About 15 years ago I was a vice president with a company that was trying to turn technological innovations we found in the former Soviet Union into commercial ventures. One deal we were working on involved a partnership between a Russian lab and a technical group at Los Alamos National Laboratory. We got to a point where the company needed to acquire rights to a LANL technology. One of the technical guys we were working with at LANL, knowing that I was about to start negotiating with the lab's licensing people, said, "Frankly, if you're worth your salary at all you should have no trouble getting the deal you want."

My friend was right. We got what we wanted with no trouble.

I am not a government basher. I believe there are public goods that only government can and should provide. I believe a safety net that we jointly fund through taxes is a hallmark of civilization. I like police officers. I want better financial regulation. I think there are incompetent people and very capable people in any line of work. The federal government has no monopoly on incompetence. Just ask AIG or Enron.

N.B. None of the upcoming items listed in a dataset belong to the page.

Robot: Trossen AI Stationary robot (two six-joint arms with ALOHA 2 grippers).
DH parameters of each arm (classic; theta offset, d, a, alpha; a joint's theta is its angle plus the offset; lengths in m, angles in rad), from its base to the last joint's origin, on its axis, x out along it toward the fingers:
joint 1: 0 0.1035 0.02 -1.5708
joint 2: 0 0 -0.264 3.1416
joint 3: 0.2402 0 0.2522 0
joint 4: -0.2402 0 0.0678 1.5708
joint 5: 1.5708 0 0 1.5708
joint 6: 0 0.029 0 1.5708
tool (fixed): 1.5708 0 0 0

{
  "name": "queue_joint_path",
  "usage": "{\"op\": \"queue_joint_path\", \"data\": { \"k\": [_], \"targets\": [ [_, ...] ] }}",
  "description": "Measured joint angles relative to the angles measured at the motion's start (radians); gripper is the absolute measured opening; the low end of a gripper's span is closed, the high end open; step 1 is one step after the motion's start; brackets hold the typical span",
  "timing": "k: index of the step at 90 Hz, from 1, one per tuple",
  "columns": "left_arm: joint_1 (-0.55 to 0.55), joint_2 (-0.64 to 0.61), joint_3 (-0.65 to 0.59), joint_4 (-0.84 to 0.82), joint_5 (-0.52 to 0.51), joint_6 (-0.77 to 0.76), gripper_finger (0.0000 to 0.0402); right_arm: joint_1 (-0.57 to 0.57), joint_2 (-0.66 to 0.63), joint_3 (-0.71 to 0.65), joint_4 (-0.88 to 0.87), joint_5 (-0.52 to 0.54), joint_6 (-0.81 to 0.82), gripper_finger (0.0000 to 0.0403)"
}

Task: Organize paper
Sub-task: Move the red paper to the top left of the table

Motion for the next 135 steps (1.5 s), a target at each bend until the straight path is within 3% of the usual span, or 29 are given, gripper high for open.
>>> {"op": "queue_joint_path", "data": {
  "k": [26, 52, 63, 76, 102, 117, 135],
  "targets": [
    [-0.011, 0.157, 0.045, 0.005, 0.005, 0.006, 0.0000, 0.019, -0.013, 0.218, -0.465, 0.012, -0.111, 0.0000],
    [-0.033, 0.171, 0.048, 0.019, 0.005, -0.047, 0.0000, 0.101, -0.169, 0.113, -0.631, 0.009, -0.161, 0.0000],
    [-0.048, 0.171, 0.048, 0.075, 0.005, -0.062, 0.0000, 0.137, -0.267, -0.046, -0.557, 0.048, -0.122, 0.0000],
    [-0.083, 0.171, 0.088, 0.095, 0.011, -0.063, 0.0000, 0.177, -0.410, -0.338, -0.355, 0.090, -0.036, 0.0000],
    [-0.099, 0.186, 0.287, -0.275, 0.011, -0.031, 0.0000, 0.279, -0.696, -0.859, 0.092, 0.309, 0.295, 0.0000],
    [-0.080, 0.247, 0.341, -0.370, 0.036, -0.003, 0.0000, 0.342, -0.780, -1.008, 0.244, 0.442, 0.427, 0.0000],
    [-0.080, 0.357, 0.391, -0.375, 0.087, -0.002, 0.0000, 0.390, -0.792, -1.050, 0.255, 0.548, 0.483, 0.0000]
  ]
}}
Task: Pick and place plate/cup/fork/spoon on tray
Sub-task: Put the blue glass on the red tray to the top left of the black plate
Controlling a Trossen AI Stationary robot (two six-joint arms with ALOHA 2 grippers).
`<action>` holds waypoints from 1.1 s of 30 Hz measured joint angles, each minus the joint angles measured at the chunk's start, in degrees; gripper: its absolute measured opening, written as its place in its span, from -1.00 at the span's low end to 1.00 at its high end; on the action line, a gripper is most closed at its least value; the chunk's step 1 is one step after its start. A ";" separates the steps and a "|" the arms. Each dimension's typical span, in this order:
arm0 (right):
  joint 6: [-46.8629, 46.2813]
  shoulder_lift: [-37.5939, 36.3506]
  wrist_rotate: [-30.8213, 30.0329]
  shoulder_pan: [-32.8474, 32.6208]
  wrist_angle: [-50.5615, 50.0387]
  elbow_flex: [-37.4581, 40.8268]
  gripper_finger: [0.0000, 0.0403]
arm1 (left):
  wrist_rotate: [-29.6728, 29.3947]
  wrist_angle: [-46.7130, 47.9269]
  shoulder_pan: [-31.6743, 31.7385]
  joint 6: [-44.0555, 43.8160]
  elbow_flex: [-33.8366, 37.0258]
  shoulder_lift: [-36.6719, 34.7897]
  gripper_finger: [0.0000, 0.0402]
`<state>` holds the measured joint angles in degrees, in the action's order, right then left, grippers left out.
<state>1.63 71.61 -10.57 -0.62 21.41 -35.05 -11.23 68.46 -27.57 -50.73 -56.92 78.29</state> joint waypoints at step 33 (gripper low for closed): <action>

I did find, though, in a 20-year career in technology that required several negotiations with government buyers and sellers that hagglers in the private sector were much tougher. So I wonder what we can expect if, as an amendment to the House health bill would require, the federal government starts negotiating prices with drug companies who want to sell to seniors receiving Medicare Part D benefits. Today, health insurance companies negotiate those prices.

I wonder if Phrma -- the drug industry lobby -- is secretly hoping to be thrown into that particular briar patch. If my experience is any guide, Phrma will find that negotiating with a government purchasing agent is much easier than negotiating with a guy from a private company whose bonus structure and raise and next promotion depend in large measure on how badly he makes the other guy bleed at the bargaining table.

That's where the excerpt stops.